Among the few details known about Subic's behavior in captivity is that he was one of several hostages who appeared in Iranian films, made shortly after the takeover, condemning the American role in that country. At one point, he accused Americans at the embassy in Tehran of engaging in "espionage."

In April, Subic told a reporter that the films were faked. He also said he was badly beaten by professional interrogators and that he still has stomach pains caused in part by a bleeding ulcer. At the time of his discharge this week, he said, "I can justify what I did. . . . When somebody puts a gun to your head and pulls the trigger and nothing goes off, then they pull it again. . . . The question is, how long before you speak?"

Subic says his early discharge was in response to his request, made in April, and that he has the paperwork to prove it.

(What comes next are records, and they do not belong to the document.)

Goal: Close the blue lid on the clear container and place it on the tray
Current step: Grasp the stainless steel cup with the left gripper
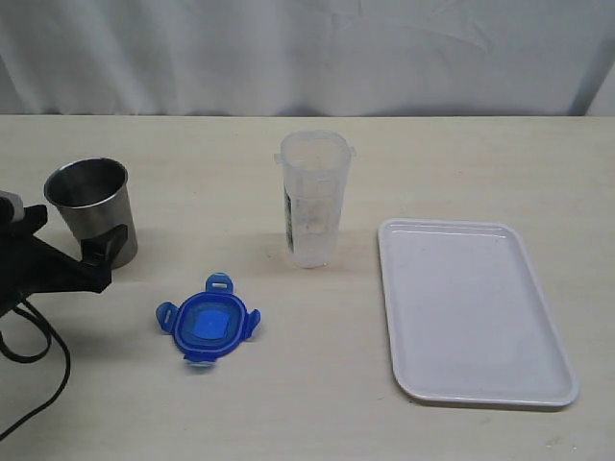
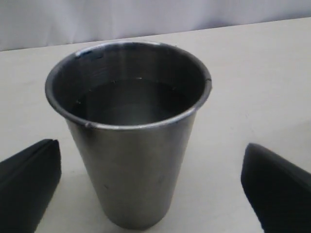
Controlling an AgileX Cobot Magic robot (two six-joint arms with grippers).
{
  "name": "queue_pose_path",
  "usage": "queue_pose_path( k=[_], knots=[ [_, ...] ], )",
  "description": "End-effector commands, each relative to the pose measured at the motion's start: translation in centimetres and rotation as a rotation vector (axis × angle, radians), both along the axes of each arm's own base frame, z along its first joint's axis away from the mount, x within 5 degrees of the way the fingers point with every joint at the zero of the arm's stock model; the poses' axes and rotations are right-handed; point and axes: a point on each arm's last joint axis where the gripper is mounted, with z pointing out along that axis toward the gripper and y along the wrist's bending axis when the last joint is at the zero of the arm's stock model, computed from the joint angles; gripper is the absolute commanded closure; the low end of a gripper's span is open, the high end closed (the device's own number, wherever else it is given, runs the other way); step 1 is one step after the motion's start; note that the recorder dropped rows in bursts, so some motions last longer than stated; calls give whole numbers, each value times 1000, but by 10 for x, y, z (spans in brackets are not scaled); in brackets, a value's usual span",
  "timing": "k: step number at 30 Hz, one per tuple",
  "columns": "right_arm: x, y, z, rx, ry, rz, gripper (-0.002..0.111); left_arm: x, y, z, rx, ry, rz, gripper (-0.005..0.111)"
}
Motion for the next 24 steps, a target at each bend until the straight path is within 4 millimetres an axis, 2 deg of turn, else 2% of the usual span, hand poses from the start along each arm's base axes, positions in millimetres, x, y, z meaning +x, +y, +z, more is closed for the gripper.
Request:
queue_pose_path(
  k=[1,5,10,14,24],
  knots=[
    [0,0,-1,7,1,-2,104,10,-1,-7,-3,-4,3,5],
    [0,0,-1,7,1,-2,104,24,-2,-22,-35,28,14,5],
    [0,0,-1,7,1,-2,104,36,-2,-25,-38,14,17,5],
    [0,0,-1,7,1,-2,104,46,-3,-37,-34,32,17,5],
    [0,0,-1,7,1,-2,104,53,-4,-37,-53,-19,16,5]
  ],
)
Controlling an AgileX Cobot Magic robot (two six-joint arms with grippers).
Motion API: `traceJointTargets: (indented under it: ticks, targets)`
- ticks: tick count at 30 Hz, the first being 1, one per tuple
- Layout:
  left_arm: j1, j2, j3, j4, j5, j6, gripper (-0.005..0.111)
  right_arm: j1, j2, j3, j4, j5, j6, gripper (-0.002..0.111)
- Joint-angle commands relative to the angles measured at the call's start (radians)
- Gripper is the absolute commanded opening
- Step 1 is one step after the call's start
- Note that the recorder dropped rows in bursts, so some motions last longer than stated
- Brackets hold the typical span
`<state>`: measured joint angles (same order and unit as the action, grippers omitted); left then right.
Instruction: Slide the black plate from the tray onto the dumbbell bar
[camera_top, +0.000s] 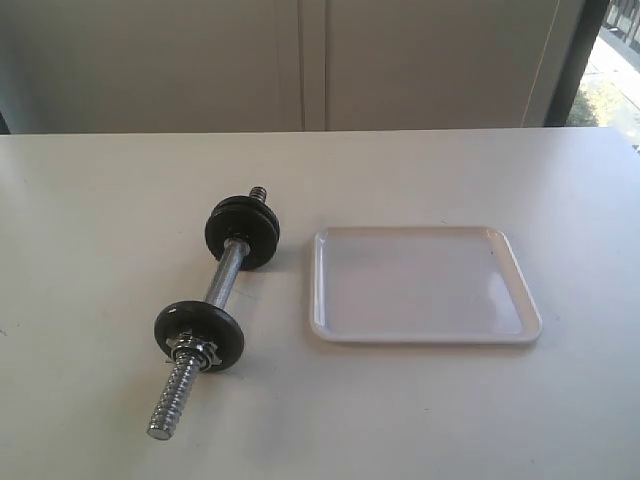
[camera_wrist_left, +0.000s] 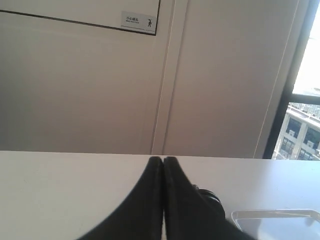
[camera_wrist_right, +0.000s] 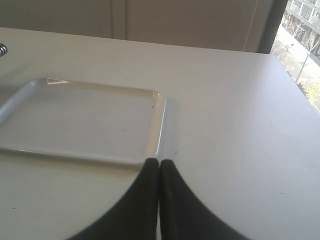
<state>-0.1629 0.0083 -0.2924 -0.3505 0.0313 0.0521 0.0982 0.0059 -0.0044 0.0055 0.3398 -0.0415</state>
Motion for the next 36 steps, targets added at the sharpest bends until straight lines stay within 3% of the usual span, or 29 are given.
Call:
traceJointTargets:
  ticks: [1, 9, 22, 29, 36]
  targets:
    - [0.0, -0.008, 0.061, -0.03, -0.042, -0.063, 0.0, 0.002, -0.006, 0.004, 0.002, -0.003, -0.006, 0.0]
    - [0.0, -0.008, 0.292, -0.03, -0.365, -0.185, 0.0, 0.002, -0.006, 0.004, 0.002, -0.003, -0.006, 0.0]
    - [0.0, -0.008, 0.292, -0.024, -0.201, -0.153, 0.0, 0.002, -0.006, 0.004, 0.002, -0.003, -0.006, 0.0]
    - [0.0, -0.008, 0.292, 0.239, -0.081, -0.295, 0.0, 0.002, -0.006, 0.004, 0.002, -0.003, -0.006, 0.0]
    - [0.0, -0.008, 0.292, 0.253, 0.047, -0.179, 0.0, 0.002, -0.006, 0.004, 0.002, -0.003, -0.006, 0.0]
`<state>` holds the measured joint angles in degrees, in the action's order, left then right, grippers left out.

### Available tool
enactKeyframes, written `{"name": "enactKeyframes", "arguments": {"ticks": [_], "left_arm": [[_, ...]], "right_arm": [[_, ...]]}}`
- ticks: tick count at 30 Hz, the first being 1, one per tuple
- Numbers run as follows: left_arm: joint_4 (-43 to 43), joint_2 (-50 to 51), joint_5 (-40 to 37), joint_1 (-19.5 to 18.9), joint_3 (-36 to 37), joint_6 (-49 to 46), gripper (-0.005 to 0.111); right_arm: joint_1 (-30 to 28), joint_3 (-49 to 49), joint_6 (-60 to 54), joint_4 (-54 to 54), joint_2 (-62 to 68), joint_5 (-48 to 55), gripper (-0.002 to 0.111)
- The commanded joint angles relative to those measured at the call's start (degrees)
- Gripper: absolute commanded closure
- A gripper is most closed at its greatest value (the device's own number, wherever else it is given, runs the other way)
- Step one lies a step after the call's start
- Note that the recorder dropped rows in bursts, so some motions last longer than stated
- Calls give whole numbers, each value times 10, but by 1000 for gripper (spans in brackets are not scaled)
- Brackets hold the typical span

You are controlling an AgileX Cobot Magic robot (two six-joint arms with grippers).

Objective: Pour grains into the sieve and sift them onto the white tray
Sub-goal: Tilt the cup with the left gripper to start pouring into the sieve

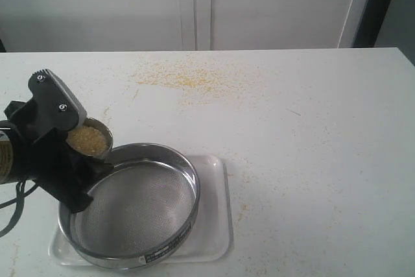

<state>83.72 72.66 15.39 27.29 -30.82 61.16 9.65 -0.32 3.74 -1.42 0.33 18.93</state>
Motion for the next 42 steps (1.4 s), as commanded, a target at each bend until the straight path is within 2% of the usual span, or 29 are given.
{"name": "enactKeyframes", "arguments": {"ticks": [1, 13, 22, 42], "left_arm": [[1, 18, -17, 15, -10, 8, 107], [-3, 73, -29, 17, -41, 5, 107], [12, 74, -108, 67, -56, 3, 107], [12, 108, -121, 68, -73, -57, 107]], "right_arm": [[-5, 3, 0, -1, -3, -6, 108], [-5, 3, 0, -1, -3, -6, 108], [-5, 3, 0, -1, -3, -6, 108], [-5, 3, 0, -1, -3, -6, 108]]}}
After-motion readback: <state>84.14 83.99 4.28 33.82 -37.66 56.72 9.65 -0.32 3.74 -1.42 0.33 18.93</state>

However, Pentagon spokesman Maj. James Weiskopf disagreed. The Army made its own determination in the case, independent of Subic's wishes, he said, adding that the Privacy Act bars him from giving details not first released by Subic.

Subic said he is considering reenlisting as a commissioned officer in the Army reserve, with the approval of the officer who has been his boss since he returned from Iran.

He has been at Arlington Hall Station, under Capt. Godfrey Leonard, in military intelligence. The captain's recommendation letter applies such words as "maturity, integrity and determination," boost to office morale" and "excellent capability" to Subic, according to Subic's lawyer.

But Subic has withdrawn his application for the reserves, according to Weiskopf.

Subic described his seven-year millitary record before his captivity as "unblemished," and said he had received two commendation medals.

But Subic is saving his version of his captivity for his ghost-writer, whom he said is already lined up. And his lawyer says he is negotiating with publishers.

The story would start with a kid so patriotic that his high school acquaintances in Bowling Green, Ohio, labeled him "G.I. Joe." In the midst of anti-war longhairs in the mid-1970s, he would come to class with his hair in a flat-top, wearing Army fatigues and paratrooper boots, and once brought a rifle to English class for a demonstration, his classmates remembered. He was interested in police work, and liked to ride around in patrol cars.

He said yesterday that he may still decide to go into law enforcement.

His father, Joseph Subic Sr., is a retired Army lieutenant colonel who sells real estate. He and Subic's mother, Helen, moved from Bowling Green to Redford Township not long ago, and have tended to avoid talking to reporters about their son ever since he was captured.

Subic became engaged to his British girlfriend last year while he was still a captive, reportedly with the assistance of diplomats in Tehran. The two have since married. Subic refuses to discuss her, expect to say that the entire ordeal has been, for her, "terrible, but she's hanging in there."